Air New Zealand Has Been Paying *How Much* for Fuel?
I spent time last week with the airline's CEO. He called the current situation a crisis.
Dear readers,
Last month, several U.S. airline CEOs treated us to some classic American optimism, telling JP Morgan’s Jamie Baker that they'll still make money despite expensive fuel prices. As much as I love to poke at executives who spout rosy talk when it is not warranted, they have a point: On the whole, U.S. consumers have plenty of money, and they want to keep traveling. Plus, before the fuel crises, fares had been historically reasonable, as they hadn’t kept pace with post-Covid inflation.
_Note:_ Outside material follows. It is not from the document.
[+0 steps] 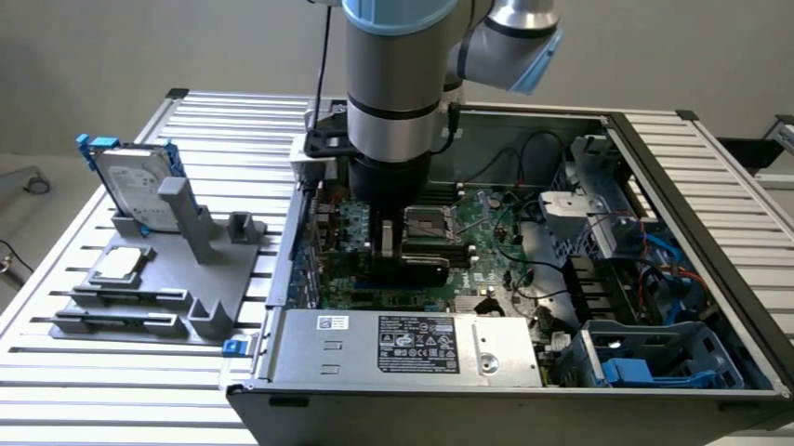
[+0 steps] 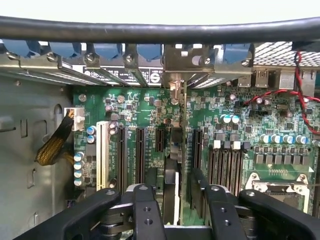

However, some airlines elsewhere lack such optimism. Last week, I spent time in Auckland with Air New Zealand CEO Nikhil Ravishankar,1 and I learned he’s treating this situation far differently than Ed Bastian, who has told investors that Delta should recover all of the run-up in fuel within a couple of months. Before this crisis, Air New Zealand already had raised prices to cover its increased costs (like airport charges), and Ravishankar said he’s not sure how much more his market can bear.
“The world is volatile, and so it’s tempting to use the term unprecedented against every crisis we see,” Ravishankar said. “Some qualify as unprecedented crises, and some don’t. This is as unprecedented and as existential, I think, as it gets.”